Trucy gets to her feet first, complaining the whole way, then pulls Apollo up after her. “We have to get Ema,” she explains. “Actually I was supposed to push the panic button if you woke up but I forgot. Also, she’s probably asleep.”
“Hey!” Maya drops Phoenix’s hand and wipes hers on his blanket. “What, you’re sweaty and you smell like a coma. Take me with you, Trucy, I want to tell her she’s on her third medical miracle.”
“I can stay with them,” Apollo says, reluctantly, “I don’t mind—I had a book…”
Maya gives Phoenix an appraising look, which Phoenix misses entirely because he’s looking at Miles again. “Nnnno, I think we all go get Ema,” she says. “You, me, and Trucy. All of us. Also, c’mon, Polly, you have to get some sleep that isn’t on Trucy. Her shoulders aren’t tall enough for a good pillow.” She gives him an appraising squint. “Even for you.”

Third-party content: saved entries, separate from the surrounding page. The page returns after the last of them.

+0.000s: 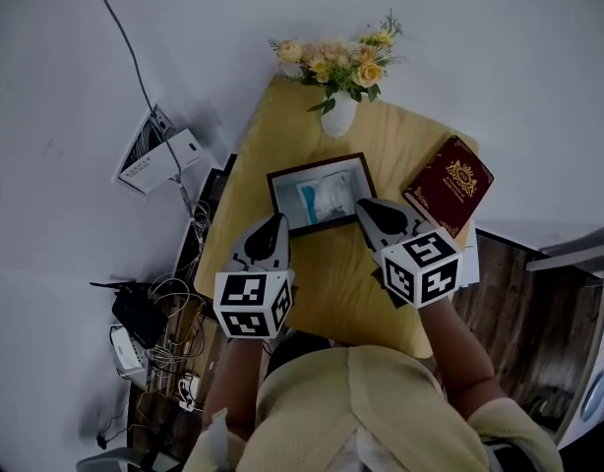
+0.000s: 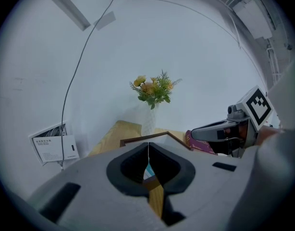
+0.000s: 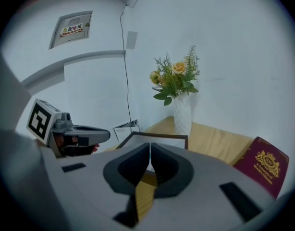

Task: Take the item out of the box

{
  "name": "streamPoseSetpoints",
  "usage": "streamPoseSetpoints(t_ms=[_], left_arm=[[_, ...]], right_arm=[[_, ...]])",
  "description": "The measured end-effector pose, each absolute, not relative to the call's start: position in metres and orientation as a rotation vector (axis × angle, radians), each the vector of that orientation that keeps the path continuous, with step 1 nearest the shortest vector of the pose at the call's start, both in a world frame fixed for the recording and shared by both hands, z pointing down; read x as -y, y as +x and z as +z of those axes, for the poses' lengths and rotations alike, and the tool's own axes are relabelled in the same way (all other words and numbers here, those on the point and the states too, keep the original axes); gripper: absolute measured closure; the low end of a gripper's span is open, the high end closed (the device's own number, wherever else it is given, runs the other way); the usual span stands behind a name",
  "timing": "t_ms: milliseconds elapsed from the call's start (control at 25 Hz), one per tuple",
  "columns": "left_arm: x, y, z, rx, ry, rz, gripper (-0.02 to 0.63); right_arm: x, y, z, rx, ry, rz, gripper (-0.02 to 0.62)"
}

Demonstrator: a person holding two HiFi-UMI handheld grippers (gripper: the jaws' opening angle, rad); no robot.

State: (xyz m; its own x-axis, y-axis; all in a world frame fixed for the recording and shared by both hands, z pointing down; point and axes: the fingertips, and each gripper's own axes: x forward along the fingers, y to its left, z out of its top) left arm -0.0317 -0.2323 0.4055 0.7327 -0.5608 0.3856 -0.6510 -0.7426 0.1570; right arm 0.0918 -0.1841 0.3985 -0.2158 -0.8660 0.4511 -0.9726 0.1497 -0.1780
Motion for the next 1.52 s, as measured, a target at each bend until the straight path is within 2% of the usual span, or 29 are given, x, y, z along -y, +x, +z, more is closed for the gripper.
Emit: streamPoseSetpoints(t_ms=[880,1520], left_arm=[[0.290,-0.036,0.425,0.784,2.648,0.473,0.583],[0.305,-0.033,0.439,0.735,2.618,0.470,0.583]], right_arm=[[0.255,0.071,0.415,2.084,1.603,0.587,0.563],[0.270,0.055,0.456,1.978,1.117,0.488,0.563]])
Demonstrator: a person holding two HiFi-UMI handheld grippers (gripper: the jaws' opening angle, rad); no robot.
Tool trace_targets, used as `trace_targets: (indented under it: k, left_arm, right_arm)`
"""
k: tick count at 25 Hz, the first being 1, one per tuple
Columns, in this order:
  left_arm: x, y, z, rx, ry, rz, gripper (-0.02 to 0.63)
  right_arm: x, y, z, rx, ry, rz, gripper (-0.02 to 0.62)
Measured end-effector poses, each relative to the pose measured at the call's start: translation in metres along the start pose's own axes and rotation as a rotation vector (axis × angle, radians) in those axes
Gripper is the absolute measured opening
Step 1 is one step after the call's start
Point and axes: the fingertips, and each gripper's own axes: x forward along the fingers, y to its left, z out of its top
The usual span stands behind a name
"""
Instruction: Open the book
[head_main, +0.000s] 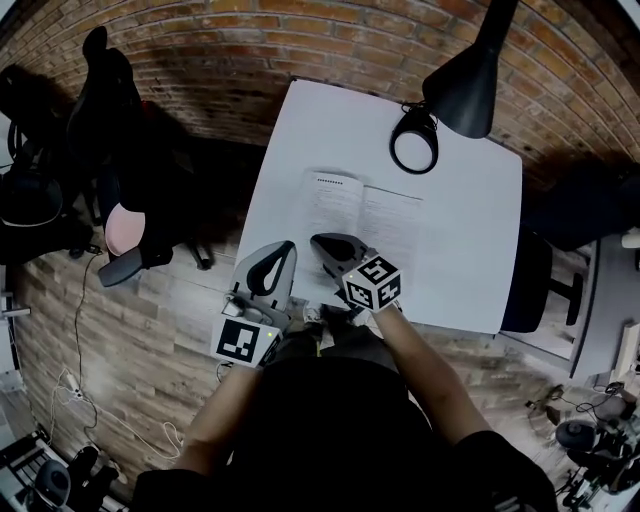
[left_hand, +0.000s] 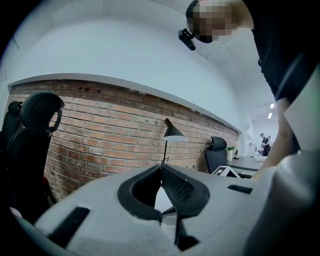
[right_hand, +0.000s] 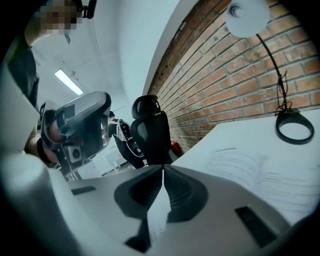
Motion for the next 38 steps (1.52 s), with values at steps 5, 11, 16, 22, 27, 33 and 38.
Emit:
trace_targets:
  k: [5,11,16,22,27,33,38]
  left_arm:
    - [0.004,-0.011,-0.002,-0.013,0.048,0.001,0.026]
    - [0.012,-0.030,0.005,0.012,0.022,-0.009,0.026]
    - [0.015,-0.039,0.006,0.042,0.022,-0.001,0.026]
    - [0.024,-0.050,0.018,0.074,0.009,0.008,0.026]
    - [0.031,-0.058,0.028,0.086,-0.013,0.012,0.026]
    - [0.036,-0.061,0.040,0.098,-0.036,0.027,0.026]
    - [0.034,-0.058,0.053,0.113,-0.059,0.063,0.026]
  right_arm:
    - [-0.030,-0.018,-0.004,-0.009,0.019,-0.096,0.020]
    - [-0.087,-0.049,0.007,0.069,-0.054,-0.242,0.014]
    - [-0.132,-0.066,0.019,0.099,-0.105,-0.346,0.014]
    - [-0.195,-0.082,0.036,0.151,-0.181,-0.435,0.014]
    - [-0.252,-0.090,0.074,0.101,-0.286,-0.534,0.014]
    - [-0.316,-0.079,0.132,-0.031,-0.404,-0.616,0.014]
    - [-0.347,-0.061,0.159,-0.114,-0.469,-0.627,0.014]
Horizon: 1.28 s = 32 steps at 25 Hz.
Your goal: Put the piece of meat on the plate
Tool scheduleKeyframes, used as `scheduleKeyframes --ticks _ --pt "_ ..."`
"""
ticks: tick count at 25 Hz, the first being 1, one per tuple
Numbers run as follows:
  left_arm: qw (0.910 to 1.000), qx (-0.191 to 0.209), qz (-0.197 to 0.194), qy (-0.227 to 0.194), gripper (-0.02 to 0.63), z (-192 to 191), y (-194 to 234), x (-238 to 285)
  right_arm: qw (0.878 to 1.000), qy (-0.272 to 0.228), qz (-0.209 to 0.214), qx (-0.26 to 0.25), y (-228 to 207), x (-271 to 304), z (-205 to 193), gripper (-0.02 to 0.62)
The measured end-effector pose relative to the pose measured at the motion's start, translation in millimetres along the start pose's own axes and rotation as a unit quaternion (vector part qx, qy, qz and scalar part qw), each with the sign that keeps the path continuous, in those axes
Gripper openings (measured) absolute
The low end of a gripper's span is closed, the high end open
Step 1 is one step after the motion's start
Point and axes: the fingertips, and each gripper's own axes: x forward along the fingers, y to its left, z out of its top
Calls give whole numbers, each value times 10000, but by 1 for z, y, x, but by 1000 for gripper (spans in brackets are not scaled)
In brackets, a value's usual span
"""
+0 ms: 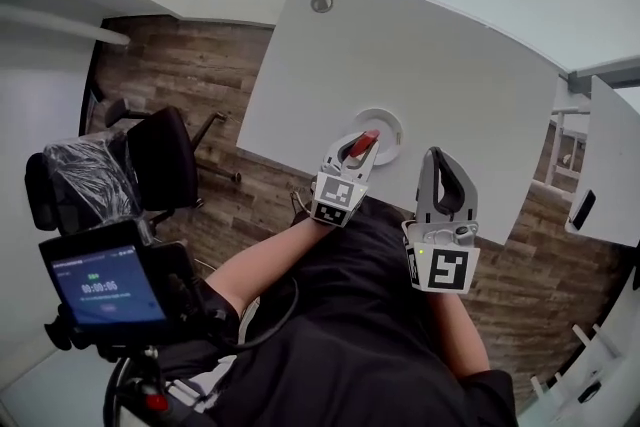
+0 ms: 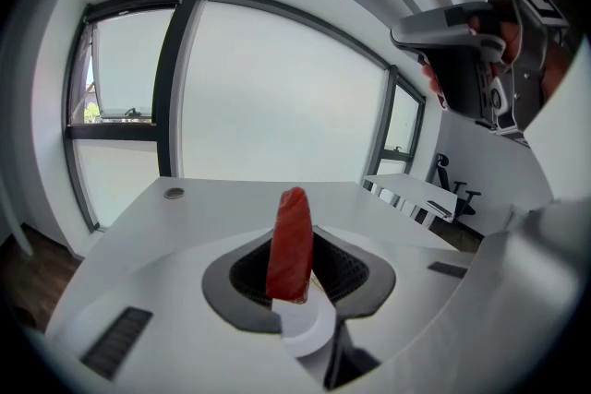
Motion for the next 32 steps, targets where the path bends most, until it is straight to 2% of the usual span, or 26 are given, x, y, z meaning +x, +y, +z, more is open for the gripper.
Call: scheduleKeyframes --ticks 6,11,18,22,28,32 --pt "9998 -24 71 191 97 -9 5 1 10000 31 38 -6 0 0 -1 8" --pt "9998 -110 -19 141 97 -12 0 5 10000 95 -13 -25 -6 -2 -1 8" --pt "9992 -117 67 363 97 -46 -19 28 9999 98 70 93 -22 -18 -35 8" --pt "9992 12 46 408 97 -47 -17 28 9999 146 66 59 -20 -19 -31 8" --pt "9977 -293 211 578 97 -64 -2 36 9995 211 183 110 -13 -15 -35 8" --pt "9972 -288 241 647 97 -72 7 41 9992 247 297 105 -4 -11 -39 8"
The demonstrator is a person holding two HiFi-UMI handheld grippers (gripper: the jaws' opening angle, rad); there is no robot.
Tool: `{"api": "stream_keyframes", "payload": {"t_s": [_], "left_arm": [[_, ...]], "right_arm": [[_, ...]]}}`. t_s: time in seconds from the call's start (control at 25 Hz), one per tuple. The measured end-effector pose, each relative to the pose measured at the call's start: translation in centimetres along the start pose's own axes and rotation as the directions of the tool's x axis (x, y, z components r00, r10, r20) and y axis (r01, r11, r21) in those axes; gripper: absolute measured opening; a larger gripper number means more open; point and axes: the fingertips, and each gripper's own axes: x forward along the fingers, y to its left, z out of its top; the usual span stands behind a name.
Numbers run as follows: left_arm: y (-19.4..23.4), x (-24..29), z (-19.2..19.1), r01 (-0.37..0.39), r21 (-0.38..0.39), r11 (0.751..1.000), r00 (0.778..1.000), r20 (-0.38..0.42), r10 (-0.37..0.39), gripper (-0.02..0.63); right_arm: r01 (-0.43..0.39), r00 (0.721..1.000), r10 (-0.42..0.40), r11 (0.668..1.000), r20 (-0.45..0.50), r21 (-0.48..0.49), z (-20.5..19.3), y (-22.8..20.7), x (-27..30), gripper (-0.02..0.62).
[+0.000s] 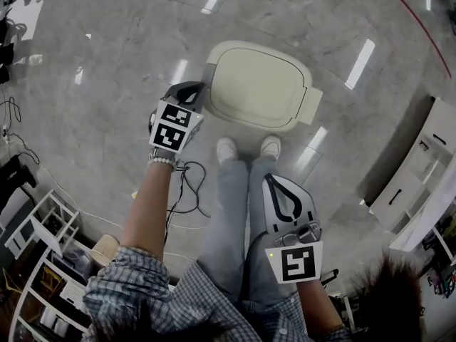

This is considerably faster than Miles thought Maya could be convinced to leave the room. Even Phoenix, who has always been able to follow her train of thought wherever it meanders, looks confused. No—now he looks half-appalled and half-amused. “Maya, no, c’mon. I don’t—” He cuts a look at Miles. “You really do not have to.”
“I do, though,” Maya says, also cutting a look at Miles. She gives him a quick thumbs up. Miles’ confusion deepens. Then in a cloud of terror it evaporates.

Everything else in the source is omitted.